As we neared the end of the interview, we asked Mr. Voight what he particularly liked about his role as Patrick Gates in this new film, ‘National Treasure: Book of Secrets’.

“I think the fun thing about the ‘Book of Secrets’ is that it’s about a family and the aspect of our American history and keeping the legacy. I think the theme of recouping the legacy is very, very important to our time. We must not forget what it took to keep our country together, all the history, the battle that takes place in order to protect this great legacy that’s been given by the founding fathers. Gates has to, with his son, find a way to protect that legacy against the slander of someone who’s trying to take that away.  There’s that serious meaning but on the other hand it’s tremendously witty, it’s tremendously fun, it’s full of excitement, it has a lot to it.”

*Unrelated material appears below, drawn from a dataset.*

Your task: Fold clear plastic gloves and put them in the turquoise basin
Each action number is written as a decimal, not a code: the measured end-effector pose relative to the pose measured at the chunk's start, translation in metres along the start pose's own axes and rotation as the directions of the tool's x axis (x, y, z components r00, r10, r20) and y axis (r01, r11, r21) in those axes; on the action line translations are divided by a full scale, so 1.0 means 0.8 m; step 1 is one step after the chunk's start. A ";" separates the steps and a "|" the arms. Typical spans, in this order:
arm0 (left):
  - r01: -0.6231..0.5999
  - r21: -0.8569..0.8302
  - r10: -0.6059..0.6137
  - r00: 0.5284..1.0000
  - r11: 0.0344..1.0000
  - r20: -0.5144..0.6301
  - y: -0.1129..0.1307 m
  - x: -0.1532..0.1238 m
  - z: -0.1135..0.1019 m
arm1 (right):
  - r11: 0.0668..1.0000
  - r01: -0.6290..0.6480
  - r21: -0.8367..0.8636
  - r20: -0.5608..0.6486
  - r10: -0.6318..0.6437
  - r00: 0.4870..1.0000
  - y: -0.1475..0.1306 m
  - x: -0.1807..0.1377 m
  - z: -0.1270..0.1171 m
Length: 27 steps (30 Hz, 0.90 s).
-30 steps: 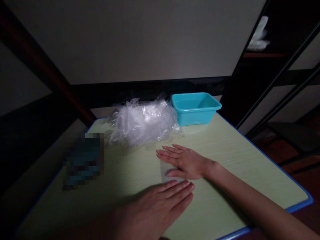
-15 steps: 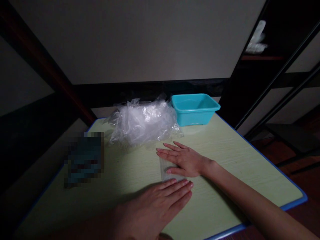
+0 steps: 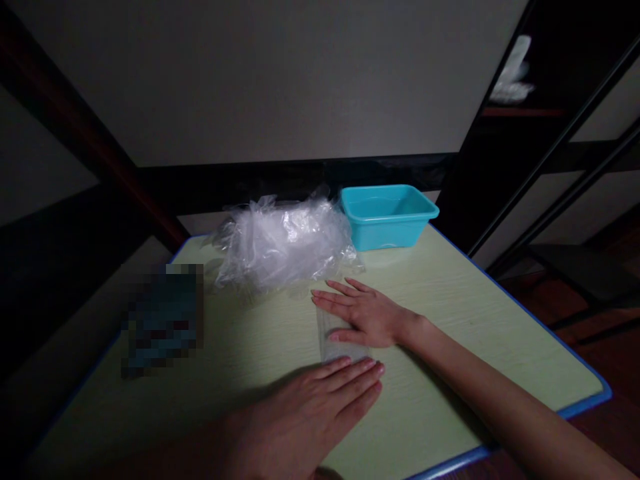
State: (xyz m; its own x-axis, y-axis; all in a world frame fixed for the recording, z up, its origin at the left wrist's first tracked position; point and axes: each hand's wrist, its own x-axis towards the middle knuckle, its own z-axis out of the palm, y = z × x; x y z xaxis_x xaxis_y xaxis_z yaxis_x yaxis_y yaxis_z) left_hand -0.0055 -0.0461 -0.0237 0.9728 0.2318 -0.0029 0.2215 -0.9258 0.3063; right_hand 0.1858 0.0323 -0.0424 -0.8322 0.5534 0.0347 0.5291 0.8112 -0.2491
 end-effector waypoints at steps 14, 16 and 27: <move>-0.021 0.024 0.022 1.000 0.999 -0.013 -0.002 -0.001 0.002 | 0.996 -0.059 0.071 -0.080 0.065 0.995 0.005 0.002 0.003; -0.027 0.028 0.028 1.000 0.999 -0.012 -0.003 -0.001 0.003 | 0.984 -0.045 0.171 -0.159 0.073 0.985 0.008 -0.001 0.002; -0.059 -0.047 0.059 0.998 0.997 -0.008 -0.008 -0.001 -0.001 | 0.946 -0.068 0.318 -0.433 0.209 0.877 0.021 -0.015 -0.004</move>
State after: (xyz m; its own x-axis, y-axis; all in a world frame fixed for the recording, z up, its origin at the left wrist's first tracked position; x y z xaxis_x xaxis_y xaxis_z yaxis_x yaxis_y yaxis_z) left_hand -0.0082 -0.0398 -0.0247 0.9836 0.1792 0.0222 0.1602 -0.9229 0.3502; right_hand 0.2050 0.0395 -0.0442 -0.5470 0.7366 0.3977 0.5046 0.6692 -0.5455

Mr. Voight spoke of future projects as we wrapped up the interview, including the film “Pride and Glory”, a saga centered on a multi-generational family of New York City Police officers. He will play Francis Tierney Sr. in the film. “‘Pride and Glory’ is coming out in March,” he said. “And ‘Pride and Glory’ is a piece very different from this piece but still something I’m deeply pleased with. It’s a gritty cop movie. I play the head of a family of policemen. Ed Norton is my son, Noah Emmerich is my son, and Colin Farrell is my son-in-law.  And there’s a wonderful group of men and women who are New York actors, and they do a sensational job on this piece. It’s a powerful movie, very powerful.”

Mr. Voight signed off by saying it was a pleasure to talk with me and Dove but certainly the pleasure was all ours. It is gratifying to see an Academy Award-winning actor so enthusiastic about appearing in a Dove “Family-Approved” film, “National Treasure: Book of Secrets”.